What you return must match the records exactly, with every line included.

──────── PROVIDED DATA

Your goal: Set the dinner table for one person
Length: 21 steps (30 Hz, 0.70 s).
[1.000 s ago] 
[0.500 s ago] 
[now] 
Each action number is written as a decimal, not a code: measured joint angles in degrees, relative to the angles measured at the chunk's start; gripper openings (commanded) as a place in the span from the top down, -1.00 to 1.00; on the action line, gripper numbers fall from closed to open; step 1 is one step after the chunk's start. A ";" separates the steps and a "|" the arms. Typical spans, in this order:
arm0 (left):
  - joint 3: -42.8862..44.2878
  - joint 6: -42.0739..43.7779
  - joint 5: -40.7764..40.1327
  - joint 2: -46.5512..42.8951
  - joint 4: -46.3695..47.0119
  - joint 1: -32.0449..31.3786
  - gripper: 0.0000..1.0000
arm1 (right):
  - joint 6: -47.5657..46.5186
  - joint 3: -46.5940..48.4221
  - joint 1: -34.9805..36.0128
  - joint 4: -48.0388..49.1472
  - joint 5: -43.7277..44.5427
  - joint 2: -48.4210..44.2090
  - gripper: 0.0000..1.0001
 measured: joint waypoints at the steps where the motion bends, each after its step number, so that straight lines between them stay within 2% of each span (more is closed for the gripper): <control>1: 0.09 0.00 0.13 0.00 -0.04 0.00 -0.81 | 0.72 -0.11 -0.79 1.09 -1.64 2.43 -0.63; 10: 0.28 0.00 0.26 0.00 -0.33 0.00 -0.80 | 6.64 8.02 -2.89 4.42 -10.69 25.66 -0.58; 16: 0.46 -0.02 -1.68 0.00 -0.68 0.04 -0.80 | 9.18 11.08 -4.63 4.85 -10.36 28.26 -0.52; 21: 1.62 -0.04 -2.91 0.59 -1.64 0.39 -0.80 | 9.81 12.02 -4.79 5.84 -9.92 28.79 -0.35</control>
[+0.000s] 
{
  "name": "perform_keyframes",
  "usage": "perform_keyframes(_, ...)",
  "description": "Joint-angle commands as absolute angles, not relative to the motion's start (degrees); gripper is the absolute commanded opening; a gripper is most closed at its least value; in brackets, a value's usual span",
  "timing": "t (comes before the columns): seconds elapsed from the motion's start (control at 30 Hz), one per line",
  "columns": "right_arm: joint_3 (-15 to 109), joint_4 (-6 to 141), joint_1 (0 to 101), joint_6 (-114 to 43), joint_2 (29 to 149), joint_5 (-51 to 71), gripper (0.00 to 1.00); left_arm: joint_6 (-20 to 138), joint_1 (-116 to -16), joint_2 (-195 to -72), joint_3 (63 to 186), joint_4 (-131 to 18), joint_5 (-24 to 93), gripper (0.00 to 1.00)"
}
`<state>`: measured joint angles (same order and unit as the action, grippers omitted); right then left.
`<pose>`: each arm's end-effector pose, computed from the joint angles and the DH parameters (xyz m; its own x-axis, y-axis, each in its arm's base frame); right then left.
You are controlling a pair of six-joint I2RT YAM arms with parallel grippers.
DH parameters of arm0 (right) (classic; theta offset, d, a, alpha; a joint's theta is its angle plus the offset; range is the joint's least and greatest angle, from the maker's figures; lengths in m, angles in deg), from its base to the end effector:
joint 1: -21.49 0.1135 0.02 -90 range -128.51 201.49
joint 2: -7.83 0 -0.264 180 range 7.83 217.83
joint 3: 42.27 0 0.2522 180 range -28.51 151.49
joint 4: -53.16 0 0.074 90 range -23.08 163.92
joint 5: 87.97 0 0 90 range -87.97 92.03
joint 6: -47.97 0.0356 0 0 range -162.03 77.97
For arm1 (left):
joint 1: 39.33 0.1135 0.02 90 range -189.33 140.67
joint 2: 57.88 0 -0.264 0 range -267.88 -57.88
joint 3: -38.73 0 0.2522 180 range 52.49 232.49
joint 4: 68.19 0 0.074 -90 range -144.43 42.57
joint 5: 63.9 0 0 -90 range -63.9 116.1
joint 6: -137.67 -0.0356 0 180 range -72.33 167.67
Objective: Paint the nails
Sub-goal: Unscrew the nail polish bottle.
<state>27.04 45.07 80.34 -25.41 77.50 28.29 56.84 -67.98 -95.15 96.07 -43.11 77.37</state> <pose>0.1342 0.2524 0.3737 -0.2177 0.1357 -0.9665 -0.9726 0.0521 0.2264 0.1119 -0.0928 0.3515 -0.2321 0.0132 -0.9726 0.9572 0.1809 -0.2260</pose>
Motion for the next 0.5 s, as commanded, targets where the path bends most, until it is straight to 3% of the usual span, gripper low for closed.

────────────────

*TASK RESPONSE*
Your goal: Set the dinner table for one person
Length: 21 steps (30 Hz, 0.70 s).
[1.000 s ago] 
[0.500 s ago] 
[now] 
Each action number is written as a decimal, not a code: measured joint angles in degrees, relative to the angles measured at the chunk's start; gripper openings (commanded) as a place in the span from the top down, -1.00 to 1.00; on the action line, gripper numbers fall from closed to open; step 1 is one step after the chunk's start. A ";" separates the steps and a "|" the arms. Typical spans, in this order:
arm0 (left):
  - joint 3: -42.8862..44.2878
  - joint 6: -42.0739..43.7779
  - joint 5: -40.7764..40.1327
  - joint 2: -46.5512..42.8951
  - joint 4: -46.3695..47.0119
  - joint 1: -32.0449..31.3786
  - gripper: 0.0000..1.0000
arm1 (right):
  - joint 6: -47.5657..46.5186
  - joint 3: -46.5940..48.4221
  - joint 1: -34.9805..36.0128
  - joint 4: -48.0388..49.1472
  - joint 5: -43.7277..44.5427
  - joint 2: -48.4210..44.2090
  - gripper: 0.0000..1.0001
 measured: joint waypoints at the steps where the motion bends, each after its step number, so that straight lines between them stay within 2% of each span (more is closed for the gripper): <control>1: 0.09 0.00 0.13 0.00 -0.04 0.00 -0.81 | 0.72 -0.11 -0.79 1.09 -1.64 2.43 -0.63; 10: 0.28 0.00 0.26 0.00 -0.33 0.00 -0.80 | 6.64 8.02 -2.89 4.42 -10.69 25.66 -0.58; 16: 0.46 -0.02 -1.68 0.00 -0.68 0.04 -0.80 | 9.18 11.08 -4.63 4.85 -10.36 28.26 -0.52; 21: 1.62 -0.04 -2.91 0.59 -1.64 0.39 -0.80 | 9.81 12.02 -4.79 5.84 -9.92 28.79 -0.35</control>
[+0.000s] 
{
  "name": "perform_keyframes",
  "usage": "perform_keyframes(_, ...)",
  "description": "Joint-angle commands as absolute angles, not relative to the motion's start (degrees); gripper is the absolute commanded opening; a gripper is most closed at its least value; in brackets, a value's usual span",
  "timing": "t (comes before the columns): seconds elapsed from the motion's start (control at 30 Hz), one per line",
  "columns": "right_arm: joint_3 (-15 to 109), joint_4 (-6 to 141), joint_1 (0 to 101), joint_6 (-114 to 43), joint_2 (29 to 149), joint_5 (-51 to 71), gripper (0.00 to 1.00); left_arm: joint_6 (-20 to 138), joint_1 (-116 to -16), joint_2 (-195 to -72), joint_3 (63 to 186), joint_4 (-131 to 18), joint_5 (-24 to 93), gripper (0.00 to 1.00)"
}
`<state>`: measured joint angles (same order and unit as the action, grippers omitted); right then left.
`<pose>`: each arm's end-effector pose, computed from the joint angles and the DH parameters (xyz m; its own x-axis, y-axis, each in its arm's base frame); right then left.
You are controlling a pair of six-joint I2RT YAM arms with parallel grippers.
DH parameters of arm0 (right) (classic; theta offset, d, a, alpha; a joint's theta is its angle plus the offset; range is the joint's least and greatest angle, from the maker's figures; lengths in m, angles in deg), from its base to the end effector:
joint 1: -21.49 0.1135 0.02 -90 range -128.51 201.49
joint 2: -7.83 0 -0.264 180 range 7.83 217.83
joint 3: 42.27 0 0.2522 180 range -28.51 151.49
joint 4: -53.16 0 0.074 90 range -23.08 163.92
joint 5: 87.97 0 0 90 range -87.97 92.03
joint 6: -47.97 0.0356 0 0 range -162.03 77.97
For arm1 (left):
joint 1: 39.33 0.1135 0.02 90 range -189.33 140.67
joint 2: 57.88 0 -0.264 0 range -267.88 -57.88
joint 3: -38.73 0 0.2522 180 range 52.49 232.49
joint 4: 68.19 0 0.074 -90 range -144.43 42.57
joint 5: 63.9 0 0 -90 range -63.9 116.1
joint 6: -137.67 -0.0356 0 180 range -72.33 167.67
Objective: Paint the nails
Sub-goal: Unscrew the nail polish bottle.
<state>27.04 45.07 80.34 -25.41 77.50 28.29 56.84 -67.98 -95.15 96.07 -43.11 77.37</state> <pose>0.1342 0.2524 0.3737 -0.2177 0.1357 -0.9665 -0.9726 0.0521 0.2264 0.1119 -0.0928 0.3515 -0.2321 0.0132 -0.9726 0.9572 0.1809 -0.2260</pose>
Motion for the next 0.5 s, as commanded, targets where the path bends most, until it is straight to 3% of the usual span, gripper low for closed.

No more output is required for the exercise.